4 Replies to “Engaging with Multiple Narratives and Exploring Historical Bias”

  1. The lesson is clearly presented to the reader and it does a fine job of reaching students at a variety of levels of Blooms. This is certainly a timely lesson, with a resurgent focus on Native American rights in the news. You might find some useful strategies in this approach: Structured Academic Controversy. It has some good protocols for addressing controversy and especially important when exploring historic attitudes about race.

    Two other sources you might like:
    European Americans and Native Americans View Each Other, 1700-1775 http://nationalhumanitiescenter.org/pds/becomingamer/peoples/text3/indianscolonists.pdf

    Westward Expansion: Image and Reality http://chnm.gmu.edu/tah-loudoun/blog/psas/westward-expansion-image-and-reality/

  2. I think your lesson is a great way to introduce students to historical bias and Native American issues in a guided way. I like how students have an opportunity to engage with multiple different sources, primary and secondary. I wonder if you could also include a photo essay as one of your sources, for your students who need visual supports. They are great because they combine primary and secondary sources.

    One suggestion I might make is to allow the think-pair-share to take up more time, and evaluate it as part of the discussion portion.

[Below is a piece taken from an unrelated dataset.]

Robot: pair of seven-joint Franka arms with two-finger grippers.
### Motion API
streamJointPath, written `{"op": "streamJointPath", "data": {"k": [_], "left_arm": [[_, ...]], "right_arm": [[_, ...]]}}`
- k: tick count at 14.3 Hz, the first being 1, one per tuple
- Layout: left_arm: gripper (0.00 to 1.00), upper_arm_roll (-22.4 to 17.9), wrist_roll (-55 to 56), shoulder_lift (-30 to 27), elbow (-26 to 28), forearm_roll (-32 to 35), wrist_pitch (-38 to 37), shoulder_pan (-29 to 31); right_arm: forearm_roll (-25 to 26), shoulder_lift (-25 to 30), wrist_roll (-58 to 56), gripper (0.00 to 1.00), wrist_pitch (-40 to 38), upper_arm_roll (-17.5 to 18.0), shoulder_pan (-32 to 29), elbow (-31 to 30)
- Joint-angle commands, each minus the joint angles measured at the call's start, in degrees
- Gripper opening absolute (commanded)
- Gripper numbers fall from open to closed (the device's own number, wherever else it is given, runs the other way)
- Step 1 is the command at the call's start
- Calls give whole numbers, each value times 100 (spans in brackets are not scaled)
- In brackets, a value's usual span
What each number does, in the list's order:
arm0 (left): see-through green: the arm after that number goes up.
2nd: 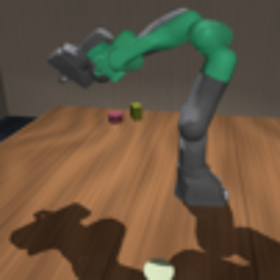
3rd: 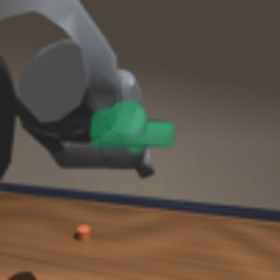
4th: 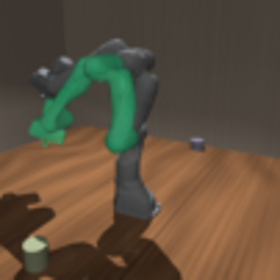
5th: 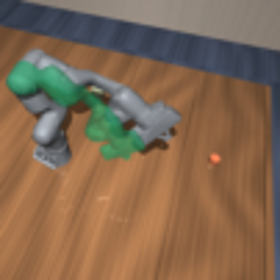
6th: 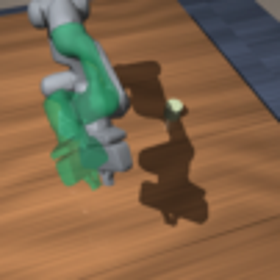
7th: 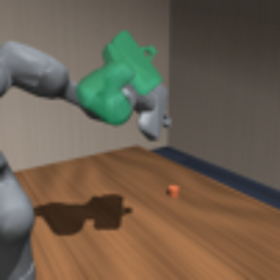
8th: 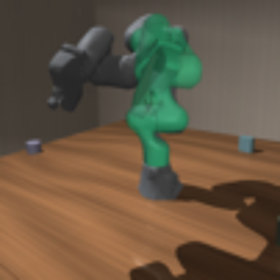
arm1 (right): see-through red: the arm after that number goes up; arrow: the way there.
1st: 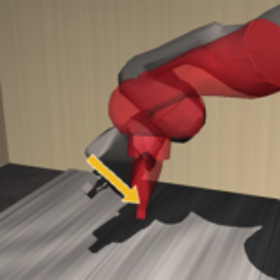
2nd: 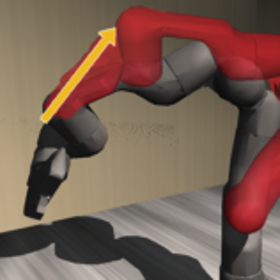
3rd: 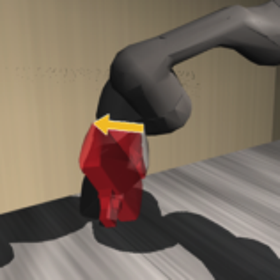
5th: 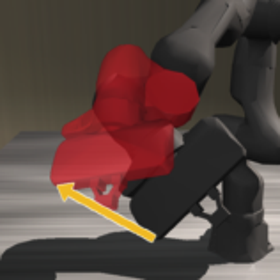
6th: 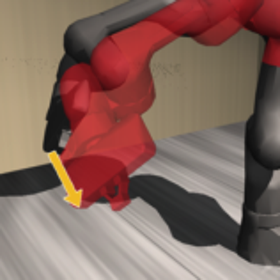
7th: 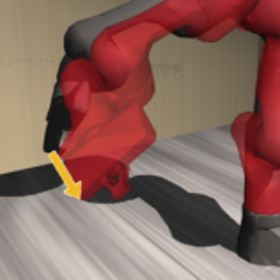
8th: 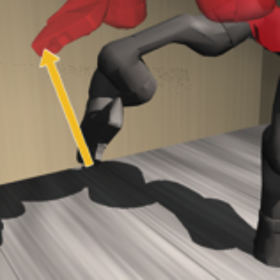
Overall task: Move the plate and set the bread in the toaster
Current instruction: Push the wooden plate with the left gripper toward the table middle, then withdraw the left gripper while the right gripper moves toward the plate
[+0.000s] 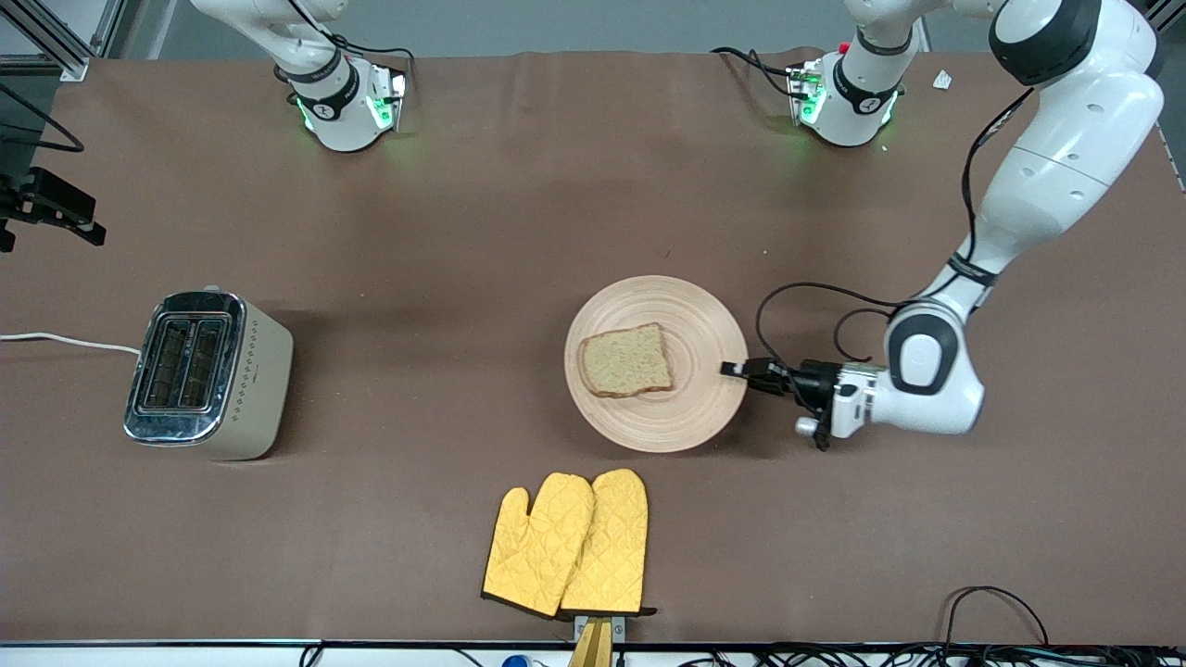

That way students who are more comfortable sharing with small groups as opposed to large ones are being accurately assessed for their communication skills.

  3. Great lesson! It is thorough and brings to light what a great deal of traditional sources leave out. The lesson also incorporates geography, primary source reading skills, annotation and note-taking skills, and historical writing and speaking skills. This will set your students miles ahead when they take high school social studies and English courses.

    I agree with Clarice’s comment about allowing more time for the think-pair-share and including it as part of the discussion participation grade. However, I am happy that discussion, written analysis, and reflection appears to take the majority of the lesson. These elements made up a major part of my own lesson. Kudos!

  4. Wow this lesson is packed! Great material, great opportunities to challenge students, and intense pushing of their previously held views of history. These themes are so beyond what I was taught in middle school – I agree with Valerie’s comment that lessons like this will get your students ready for thinking about history at a high school and even college level.